Within the records that follow, restate exactly the lines from the line with "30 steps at" down to the line with "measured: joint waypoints", including both. Omit the pictures.

┄┄┄┄┄┄┄┄┄┄┄┄┄┄┄┄┄┄┄┄

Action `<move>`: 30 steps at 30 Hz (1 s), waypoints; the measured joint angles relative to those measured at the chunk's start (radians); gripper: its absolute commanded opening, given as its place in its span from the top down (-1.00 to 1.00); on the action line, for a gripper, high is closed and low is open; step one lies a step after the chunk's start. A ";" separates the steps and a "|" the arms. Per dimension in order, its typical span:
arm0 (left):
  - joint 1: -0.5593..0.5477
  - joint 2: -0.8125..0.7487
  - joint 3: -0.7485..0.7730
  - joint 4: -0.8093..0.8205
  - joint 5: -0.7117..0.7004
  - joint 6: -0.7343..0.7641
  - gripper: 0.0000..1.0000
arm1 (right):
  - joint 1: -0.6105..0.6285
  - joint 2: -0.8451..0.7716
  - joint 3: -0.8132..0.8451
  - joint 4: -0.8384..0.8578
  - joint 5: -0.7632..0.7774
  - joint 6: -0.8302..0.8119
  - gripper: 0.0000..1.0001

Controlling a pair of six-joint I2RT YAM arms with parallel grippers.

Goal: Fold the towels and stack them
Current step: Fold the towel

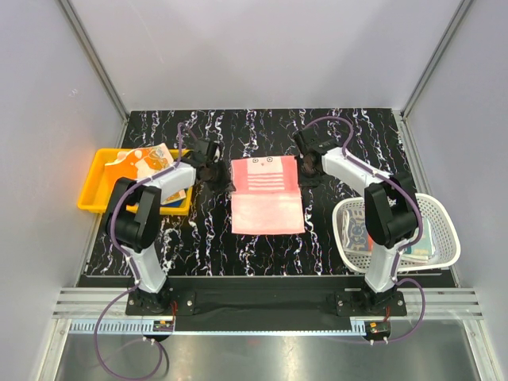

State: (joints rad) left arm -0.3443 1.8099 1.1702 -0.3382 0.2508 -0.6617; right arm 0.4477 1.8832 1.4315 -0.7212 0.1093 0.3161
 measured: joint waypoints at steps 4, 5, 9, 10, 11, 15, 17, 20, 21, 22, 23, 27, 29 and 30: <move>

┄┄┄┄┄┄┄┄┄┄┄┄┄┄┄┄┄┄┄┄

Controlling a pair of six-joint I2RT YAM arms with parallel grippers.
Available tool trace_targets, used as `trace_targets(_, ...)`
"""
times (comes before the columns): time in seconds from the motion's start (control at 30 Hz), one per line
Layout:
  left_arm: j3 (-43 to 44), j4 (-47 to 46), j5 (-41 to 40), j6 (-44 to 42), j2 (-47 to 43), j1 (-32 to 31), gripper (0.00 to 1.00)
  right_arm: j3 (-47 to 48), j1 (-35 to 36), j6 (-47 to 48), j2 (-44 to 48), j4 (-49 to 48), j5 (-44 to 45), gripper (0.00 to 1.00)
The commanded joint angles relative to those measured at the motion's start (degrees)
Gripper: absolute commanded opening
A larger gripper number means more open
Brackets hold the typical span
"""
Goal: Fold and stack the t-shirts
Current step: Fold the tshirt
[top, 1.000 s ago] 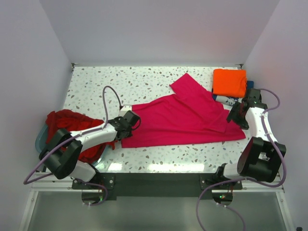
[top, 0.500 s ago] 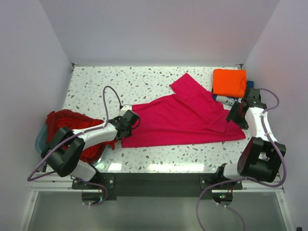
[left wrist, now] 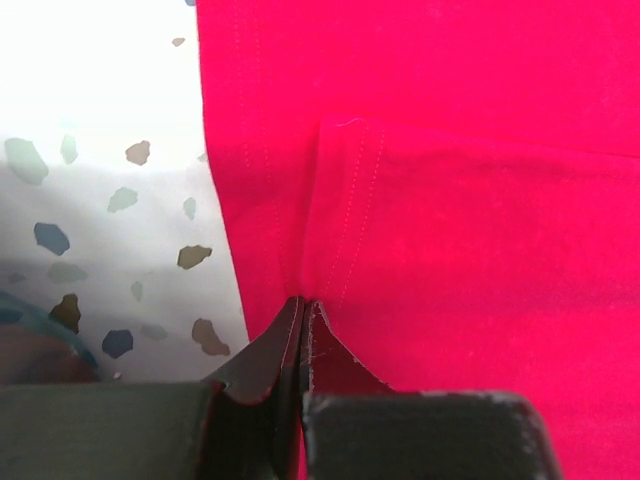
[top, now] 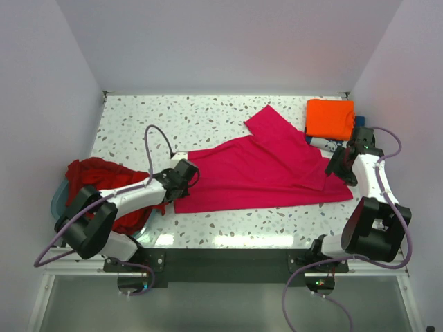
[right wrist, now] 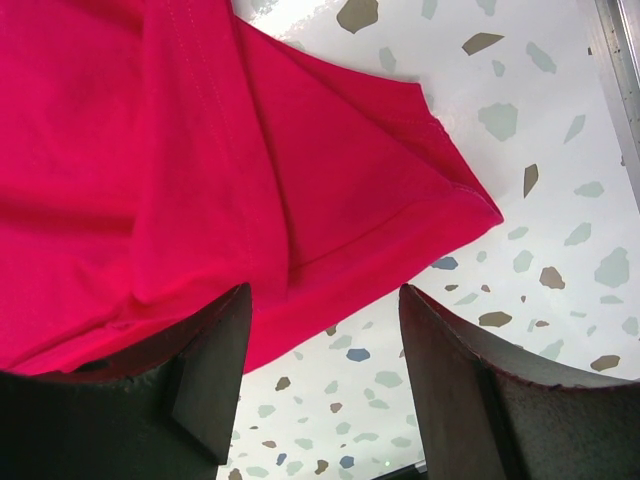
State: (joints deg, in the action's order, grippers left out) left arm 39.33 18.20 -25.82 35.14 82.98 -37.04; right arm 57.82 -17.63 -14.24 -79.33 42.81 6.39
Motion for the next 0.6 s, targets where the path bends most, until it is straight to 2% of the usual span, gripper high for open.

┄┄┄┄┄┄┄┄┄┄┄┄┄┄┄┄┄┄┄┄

### [SOLUTION TO THE EXERCISE]
Action `<move>`: 30 steps at 30 Hz (1 s), waypoints; the measured joint angles relative to those measured at the chunk's start (radians); gripper: its absolute commanded opening, given as its place in its span from the top down (-1.00 to 1.00); on the action line, for a gripper, high is closed and low is open; step one lies a step after the chunk's start. A ";" separates the steps and a "|" the arms. Per dimension in order, its typical span:
arm0 (left):
  - joint 1: -0.5593..0.5477
  - joint 2: -0.8125..0.7487
  - joint 3: -0.7485..0.7730
  - joint 4: -0.8093..0.8205
  - joint 5: -0.7117..0.7004
  - joint 6: -0.7343..0.7641
  - gripper: 0.0000..1.0000
arm1 (right):
  - joint 1: -0.6105..0.6285
  - joint 2: -0.8451..0.7716
  - joint 3: -0.8132..0.8451
  - joint 4: -0.8384..0.8578
  - joint 5: -0.7632..0.7774
  - joint 6: -0.8302..0.8119
  - gripper: 0.0000..1.0001

Controlling a pair of six-joint I2RT YAM arms with parallel grippers.

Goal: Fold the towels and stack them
Current step: Fold the towel


State: (joints rad) left arm -0.3443 1.8099 1.1702 -0.3382 0.2508 -0.6617; right arm 0.4477 1.8832 1.4315 -0.7212 0.1093 0.3161
 measured: joint waypoints at steps 4, 5, 9, 10, 11, 15, 17, 20, 21, 22, 23, 27, 29 and 30: <move>

There's nothing more to this exercise.